On Friday, January 3, Maj. Gen. Qassim Suleimani, head of Iran’s Quds Force, the foreign arm of the Iranian Revolutionary Guard Corps, and Abu Mahdi al-Muhandis, the deputy commander of Iraq’s Popular Mobilisation Forces, an Iran-backed Iraqi paramilitary unit, and eight others were killed in a missile attack carried out by the US military at Baghdad International Airport.

In a statement after the attack, the Pentagon claimed, without evidence, that Suleimani “was actively developing plans to attack American diplomats and service members in Iraq and throughout the region,” and that the “strike was aimed at deterring future Iranian attack plans.”

Secretary of State Mike Pompeo made the rounds on the Sunday talk shows echoing the administration’s party line.

On social media, Trump’s decision to assassinate Suleimani and al-Muhandis was greeted with praise from the FDD, which gloated, via Twitter, that Iran “thought he [Trump] was a Twitter tiger; he’s proven otherwise.” FDD CEO Mark Dubowitz wrote that he believes that the death of Suleimani is “more consequential than the killing of [Osama] #BinLaden.”

And this brings us to the FDD and its arrangement with Trump’s National Security Council (NSC). Shortly after the air strikes in Baghdad, Bloomberg News reported that a senior adviser at the FDD, Richard Goldberg, would be returning to the FDD after serving on the NSC for the past year.

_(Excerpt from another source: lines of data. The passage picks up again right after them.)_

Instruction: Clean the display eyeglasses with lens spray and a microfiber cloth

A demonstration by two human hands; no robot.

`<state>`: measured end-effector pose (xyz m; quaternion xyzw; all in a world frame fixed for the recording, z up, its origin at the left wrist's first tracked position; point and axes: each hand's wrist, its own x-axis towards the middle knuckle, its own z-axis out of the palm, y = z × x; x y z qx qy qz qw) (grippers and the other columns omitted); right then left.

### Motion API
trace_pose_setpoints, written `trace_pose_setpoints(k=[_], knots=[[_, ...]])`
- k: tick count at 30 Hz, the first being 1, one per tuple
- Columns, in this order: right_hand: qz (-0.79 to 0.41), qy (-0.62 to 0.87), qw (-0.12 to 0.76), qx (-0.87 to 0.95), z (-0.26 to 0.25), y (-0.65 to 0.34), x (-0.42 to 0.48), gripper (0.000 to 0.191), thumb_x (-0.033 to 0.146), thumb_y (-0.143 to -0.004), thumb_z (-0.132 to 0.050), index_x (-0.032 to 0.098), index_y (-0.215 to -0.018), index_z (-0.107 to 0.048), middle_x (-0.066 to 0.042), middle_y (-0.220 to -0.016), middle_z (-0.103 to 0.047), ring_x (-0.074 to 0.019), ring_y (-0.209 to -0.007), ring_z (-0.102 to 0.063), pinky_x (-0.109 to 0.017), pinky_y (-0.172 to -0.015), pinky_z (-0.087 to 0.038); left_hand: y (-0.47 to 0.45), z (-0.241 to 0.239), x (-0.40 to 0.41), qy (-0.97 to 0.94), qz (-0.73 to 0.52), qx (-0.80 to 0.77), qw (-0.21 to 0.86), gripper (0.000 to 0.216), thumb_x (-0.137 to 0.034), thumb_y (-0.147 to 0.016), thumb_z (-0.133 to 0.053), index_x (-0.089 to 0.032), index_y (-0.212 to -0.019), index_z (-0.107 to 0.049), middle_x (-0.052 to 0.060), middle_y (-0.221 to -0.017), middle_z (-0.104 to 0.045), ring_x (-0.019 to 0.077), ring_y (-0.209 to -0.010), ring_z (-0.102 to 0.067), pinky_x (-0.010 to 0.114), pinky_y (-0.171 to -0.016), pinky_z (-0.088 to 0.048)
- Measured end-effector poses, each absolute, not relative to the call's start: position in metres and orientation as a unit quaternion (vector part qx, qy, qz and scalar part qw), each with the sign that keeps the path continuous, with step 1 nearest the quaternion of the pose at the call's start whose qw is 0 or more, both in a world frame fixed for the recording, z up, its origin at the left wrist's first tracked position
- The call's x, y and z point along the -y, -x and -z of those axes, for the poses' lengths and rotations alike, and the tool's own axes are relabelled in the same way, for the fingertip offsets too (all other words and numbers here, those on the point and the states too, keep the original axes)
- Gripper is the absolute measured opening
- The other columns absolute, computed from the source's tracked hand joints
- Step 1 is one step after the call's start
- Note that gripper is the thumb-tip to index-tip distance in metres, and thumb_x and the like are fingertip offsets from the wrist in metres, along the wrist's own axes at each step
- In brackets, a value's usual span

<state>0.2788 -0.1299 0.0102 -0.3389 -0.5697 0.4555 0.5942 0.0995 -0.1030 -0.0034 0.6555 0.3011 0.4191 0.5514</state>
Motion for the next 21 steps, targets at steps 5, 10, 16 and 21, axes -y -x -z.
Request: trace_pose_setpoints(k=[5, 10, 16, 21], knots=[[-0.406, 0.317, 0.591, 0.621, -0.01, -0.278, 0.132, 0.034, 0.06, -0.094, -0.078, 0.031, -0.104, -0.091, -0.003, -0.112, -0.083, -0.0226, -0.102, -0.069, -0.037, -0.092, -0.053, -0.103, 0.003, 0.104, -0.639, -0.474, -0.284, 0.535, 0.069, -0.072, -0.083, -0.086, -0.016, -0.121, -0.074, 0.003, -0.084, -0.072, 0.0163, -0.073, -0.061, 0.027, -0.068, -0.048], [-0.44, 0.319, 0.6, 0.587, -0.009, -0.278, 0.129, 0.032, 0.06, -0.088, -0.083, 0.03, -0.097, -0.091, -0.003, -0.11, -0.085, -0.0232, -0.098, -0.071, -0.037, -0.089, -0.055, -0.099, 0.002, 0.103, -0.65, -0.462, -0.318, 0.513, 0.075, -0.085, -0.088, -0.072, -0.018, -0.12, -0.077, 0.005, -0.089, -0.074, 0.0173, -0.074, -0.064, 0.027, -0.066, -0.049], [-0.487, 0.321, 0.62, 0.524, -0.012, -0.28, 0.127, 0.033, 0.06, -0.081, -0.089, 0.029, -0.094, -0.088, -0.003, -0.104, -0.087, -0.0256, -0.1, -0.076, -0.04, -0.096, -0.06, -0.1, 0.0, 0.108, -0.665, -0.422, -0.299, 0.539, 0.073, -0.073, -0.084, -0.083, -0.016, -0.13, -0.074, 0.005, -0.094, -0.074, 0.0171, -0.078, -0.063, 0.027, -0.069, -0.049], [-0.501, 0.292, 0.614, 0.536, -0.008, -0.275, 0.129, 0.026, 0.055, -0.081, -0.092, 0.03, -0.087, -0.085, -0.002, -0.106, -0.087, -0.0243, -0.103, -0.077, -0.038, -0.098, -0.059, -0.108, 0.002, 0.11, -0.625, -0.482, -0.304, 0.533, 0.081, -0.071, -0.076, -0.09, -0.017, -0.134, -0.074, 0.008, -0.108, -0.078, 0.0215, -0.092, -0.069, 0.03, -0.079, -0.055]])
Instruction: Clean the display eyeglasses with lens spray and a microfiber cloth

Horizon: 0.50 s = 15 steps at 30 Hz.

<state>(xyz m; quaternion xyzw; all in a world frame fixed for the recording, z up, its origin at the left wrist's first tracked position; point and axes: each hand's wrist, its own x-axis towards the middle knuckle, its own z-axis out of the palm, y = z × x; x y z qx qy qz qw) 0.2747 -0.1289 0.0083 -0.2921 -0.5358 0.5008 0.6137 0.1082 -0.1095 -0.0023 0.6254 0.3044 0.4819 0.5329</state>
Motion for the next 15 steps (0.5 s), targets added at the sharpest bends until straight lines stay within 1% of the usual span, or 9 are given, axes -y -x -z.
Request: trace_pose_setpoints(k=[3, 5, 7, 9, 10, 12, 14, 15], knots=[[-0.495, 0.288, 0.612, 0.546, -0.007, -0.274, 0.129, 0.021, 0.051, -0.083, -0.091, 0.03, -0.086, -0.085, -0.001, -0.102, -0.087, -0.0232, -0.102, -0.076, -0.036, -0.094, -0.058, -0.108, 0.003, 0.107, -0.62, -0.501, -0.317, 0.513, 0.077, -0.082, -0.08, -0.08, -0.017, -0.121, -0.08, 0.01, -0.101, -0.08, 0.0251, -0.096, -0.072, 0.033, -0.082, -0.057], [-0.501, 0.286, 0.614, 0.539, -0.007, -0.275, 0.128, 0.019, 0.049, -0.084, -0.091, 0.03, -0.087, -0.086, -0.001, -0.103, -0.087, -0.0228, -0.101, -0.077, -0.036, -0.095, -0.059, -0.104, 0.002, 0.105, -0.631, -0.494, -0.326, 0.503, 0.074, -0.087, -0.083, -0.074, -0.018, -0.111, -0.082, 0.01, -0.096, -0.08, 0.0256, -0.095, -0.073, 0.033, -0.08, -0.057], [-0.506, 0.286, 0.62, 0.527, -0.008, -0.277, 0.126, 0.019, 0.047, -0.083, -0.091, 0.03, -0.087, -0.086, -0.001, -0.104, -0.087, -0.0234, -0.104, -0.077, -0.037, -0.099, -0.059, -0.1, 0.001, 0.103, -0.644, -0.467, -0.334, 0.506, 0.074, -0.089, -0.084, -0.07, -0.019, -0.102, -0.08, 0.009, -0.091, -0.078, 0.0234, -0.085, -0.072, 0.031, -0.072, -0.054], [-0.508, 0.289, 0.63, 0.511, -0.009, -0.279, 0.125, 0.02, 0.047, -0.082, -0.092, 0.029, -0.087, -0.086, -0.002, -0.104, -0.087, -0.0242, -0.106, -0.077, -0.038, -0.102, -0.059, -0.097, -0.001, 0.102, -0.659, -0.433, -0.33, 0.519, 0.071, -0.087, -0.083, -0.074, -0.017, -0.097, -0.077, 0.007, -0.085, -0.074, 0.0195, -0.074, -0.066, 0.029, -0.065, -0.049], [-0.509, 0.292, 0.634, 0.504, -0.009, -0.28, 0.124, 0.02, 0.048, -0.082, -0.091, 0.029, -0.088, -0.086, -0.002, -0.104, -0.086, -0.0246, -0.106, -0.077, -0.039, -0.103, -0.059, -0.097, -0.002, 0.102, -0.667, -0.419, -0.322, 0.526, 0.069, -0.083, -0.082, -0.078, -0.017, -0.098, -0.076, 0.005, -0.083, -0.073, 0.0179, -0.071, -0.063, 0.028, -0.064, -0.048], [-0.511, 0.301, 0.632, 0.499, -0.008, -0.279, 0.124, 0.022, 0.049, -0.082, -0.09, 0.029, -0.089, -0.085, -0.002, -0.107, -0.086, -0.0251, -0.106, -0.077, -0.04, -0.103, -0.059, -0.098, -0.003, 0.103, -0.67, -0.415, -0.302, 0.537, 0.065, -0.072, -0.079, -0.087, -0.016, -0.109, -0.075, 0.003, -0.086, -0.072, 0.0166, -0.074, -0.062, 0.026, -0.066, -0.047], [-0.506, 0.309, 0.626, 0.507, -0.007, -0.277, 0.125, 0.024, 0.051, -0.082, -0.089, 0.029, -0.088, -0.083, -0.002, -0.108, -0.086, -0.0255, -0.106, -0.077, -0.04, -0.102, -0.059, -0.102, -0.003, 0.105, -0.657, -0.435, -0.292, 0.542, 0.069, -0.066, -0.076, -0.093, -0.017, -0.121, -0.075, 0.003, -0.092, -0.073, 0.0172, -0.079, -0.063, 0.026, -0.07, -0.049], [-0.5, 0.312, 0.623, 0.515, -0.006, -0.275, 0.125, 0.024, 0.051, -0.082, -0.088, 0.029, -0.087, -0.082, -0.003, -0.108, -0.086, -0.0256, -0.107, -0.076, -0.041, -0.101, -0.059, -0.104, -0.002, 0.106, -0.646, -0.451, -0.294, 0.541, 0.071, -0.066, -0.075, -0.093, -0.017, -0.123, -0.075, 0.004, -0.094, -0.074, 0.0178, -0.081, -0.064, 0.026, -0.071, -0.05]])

According to Bloomberg News’ Nick Wadhams, Goldberg’s position was created by former national security Adviser John Bolton in order to “counter what Bolton saw as a desire at the Departments of State and Treasury to weaken the ‘maximum pressure’ campaign against Iran.” Wadhams notes that the FDD continued to pay Goldberg’s salary while he was on staff at the NSC.